精神的ショックで立ち上がれなくなっているだけだと、千砂は判断した。大体、医者に「羊が食べられたから精神的ショックで動けそうにない」などと事実が言えたものではない。それに巴の周囲から、またあの臭気が立ち上り始めたのだ。今度は千砂以外の人にもその臭気は感じられるらしく、近くを行き交う人々が鼻を押さえて辺りを見回している。千砂は自分のアパートに巴を連れて行くことも考えたが、このまま電車に乗れば、異臭騒ぎでニュースになりかねない。かといって、臭気が立ち込める巴をずっと外に置いておくこともできない。晩春といってもまだ夜は肌寒かったからだ。それにしても、相変わらず鼻が曲がりそうな悪臭だ。おそらくあの式のせいだろう。自分のような式使いにしかこの悪臭は感じられないと思っていたが、あまりに度が過ぎるとこうして大勢の人々にも感じられてしまうのだ。それは巴の精神不安が関係していると考えられた。巴のことだから、よくこういったことがあるのかもしれない。

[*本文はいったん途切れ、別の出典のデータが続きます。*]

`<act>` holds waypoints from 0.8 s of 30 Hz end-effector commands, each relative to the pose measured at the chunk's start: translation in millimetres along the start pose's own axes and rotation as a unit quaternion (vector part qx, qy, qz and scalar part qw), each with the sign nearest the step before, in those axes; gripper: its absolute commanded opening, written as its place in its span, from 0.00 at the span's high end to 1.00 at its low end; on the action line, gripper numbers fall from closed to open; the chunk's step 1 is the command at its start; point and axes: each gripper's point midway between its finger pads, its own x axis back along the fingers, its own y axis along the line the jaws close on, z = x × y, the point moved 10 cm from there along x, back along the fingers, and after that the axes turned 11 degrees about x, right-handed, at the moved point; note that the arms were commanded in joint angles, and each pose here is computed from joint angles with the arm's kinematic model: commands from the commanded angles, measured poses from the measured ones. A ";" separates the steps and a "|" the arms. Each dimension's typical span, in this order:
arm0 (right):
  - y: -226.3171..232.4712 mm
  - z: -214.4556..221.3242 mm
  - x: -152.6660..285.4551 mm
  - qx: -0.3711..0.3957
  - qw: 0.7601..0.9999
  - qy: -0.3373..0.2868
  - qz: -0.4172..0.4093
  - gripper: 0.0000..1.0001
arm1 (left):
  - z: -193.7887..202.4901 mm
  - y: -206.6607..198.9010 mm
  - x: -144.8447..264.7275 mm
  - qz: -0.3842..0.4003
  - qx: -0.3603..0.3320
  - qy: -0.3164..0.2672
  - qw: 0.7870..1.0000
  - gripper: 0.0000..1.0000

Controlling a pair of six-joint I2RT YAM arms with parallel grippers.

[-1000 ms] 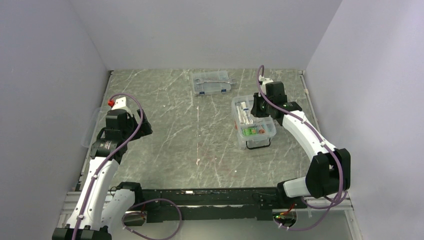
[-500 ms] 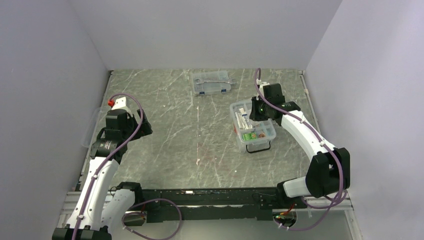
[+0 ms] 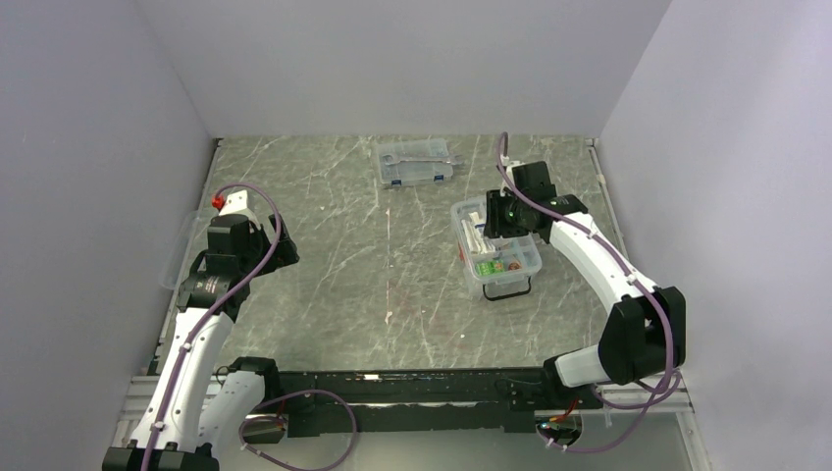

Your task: Organize the medicine kit

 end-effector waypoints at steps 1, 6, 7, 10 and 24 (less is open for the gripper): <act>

「家の人に連絡は取れる? 場所は確保できたから、少し落ち着いてから帰るといいわ」


巴はしゃくりをあげながら、首を振った。

その否定は何を否定しているのか、千砂には分からなかった。連絡が取れないということだろうか。それとも千砂の誘いを断っているのだろうか。答えは後者だった。確かに、今日会ったばかりの女子中学生と女子大学生が男の家にいたとなれば、世間的に問題があるのだろう。

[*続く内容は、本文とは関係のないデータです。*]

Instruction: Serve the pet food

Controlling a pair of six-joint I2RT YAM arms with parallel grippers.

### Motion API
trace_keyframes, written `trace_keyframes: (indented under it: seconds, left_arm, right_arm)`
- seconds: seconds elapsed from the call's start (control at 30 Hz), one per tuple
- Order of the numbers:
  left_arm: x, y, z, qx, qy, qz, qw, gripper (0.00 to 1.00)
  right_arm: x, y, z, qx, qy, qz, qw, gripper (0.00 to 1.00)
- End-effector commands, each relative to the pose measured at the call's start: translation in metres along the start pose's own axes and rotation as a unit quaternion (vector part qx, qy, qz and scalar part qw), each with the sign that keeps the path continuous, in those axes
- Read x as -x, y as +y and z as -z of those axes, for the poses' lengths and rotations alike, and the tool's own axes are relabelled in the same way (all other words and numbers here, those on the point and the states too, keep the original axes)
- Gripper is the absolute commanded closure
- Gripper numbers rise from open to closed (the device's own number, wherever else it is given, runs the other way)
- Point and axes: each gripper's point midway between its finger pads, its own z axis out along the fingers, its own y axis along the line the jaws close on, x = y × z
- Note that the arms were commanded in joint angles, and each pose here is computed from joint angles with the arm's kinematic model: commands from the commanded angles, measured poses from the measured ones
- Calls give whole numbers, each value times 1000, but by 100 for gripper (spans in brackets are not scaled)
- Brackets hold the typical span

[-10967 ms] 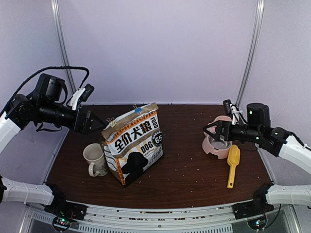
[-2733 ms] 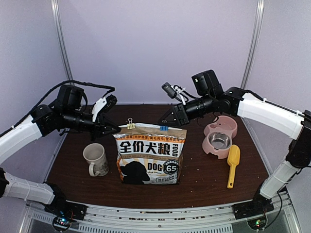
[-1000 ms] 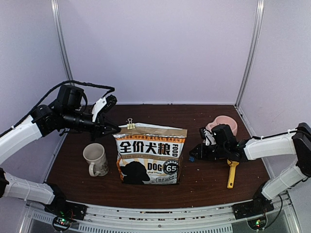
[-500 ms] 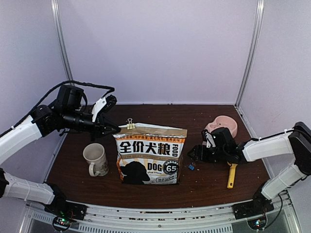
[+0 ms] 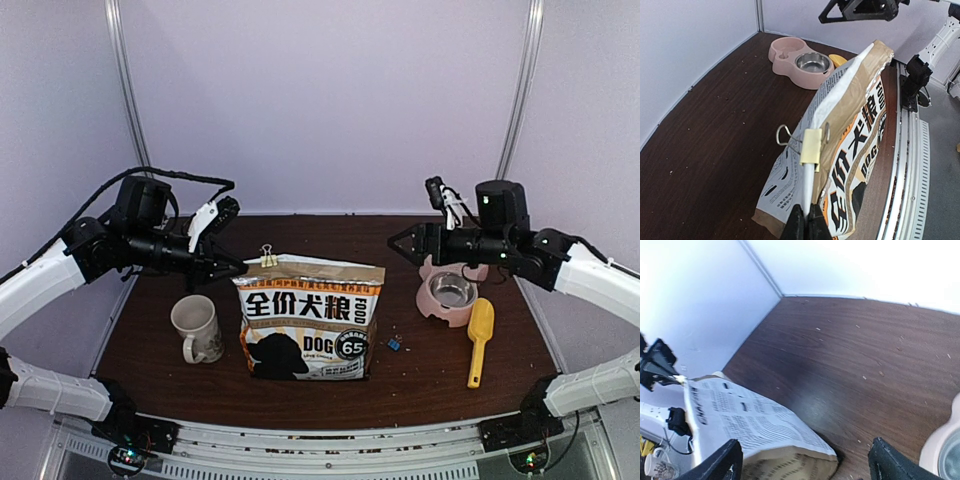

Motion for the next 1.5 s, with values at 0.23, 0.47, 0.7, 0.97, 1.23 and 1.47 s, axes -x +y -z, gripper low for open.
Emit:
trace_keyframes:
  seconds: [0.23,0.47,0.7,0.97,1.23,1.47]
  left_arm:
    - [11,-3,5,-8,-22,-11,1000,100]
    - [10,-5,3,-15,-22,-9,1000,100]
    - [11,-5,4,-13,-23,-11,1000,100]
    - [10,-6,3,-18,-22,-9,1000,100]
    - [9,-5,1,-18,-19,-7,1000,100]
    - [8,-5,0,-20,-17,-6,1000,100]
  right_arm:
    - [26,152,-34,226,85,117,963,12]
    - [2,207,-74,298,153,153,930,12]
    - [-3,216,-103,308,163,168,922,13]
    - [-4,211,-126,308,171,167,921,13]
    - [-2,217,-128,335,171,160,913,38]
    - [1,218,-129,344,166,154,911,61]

「他人に迷惑ばかりかけていて、お母さんの顔に泥を塗るようなまねは二度とできないんです。他人に世話になると、お母さんがみっともないって。恥をかくからって」


巴は大粒の涙をこぼしながらそう言った。何度も同じことを言われているのだろう。前半はまるで言い馴れたセリフのようだった。


「大丈夫なの?」


千砂のこの言葉にも巴は首を振った。大丈夫ではないが、他人に頼ることはできないということだ。この場合「大丈夫だ」と無理にでも言うべきだ。しかし巴はそれをしなかった。


「じゃあ、どうするの?」

「家に電話して、迎えに来てもらうので」

「家に? 家の人はこの臭いのことを知っているの?」


巴は再び小さく首を振った。


「また、風呂に入らなかったと思われるだけです」


確かに、巴に憑いている鬼を認識できない以上、彼女の状態を理解するのは難しいだろう。巴は目元を制服の袖で拭きながら立ち上がった。涙腺がおかしくなっているのではないかと思われるほど、巴の涙はとめどなく流れた。紺色のセーラー服の両袖が涙や鼻水で白く汚れていることに、千砂は初めて気づいた。こういったことがよくある子なのだな、と千砂は納得した。本人も式がいると言っているので、鬼が来ても大丈夫なのだろう。


「さっき、馬の蹄みたいなのが聞こえたんだけど、あれも式だったの?」


対岸の少年は「喰え」と言って去った。千砂が幻想のようなものにとらわれたのはそのすぐ後だ。犬や牛、巴の式とは違って、姿は見えなかった。それに、何よりも馬そのものではなく、それに付随するようなイメージを伝えてきた。目に見える式よりも、生々しく鮮やかな存在感があった。目に見えるものよりも、目に見えないものの方が現実感があったという感覚は初めての体験だった。現実の電車の音や臭いよりも非現実的な式という存在の方が、他を圧倒していたのだ。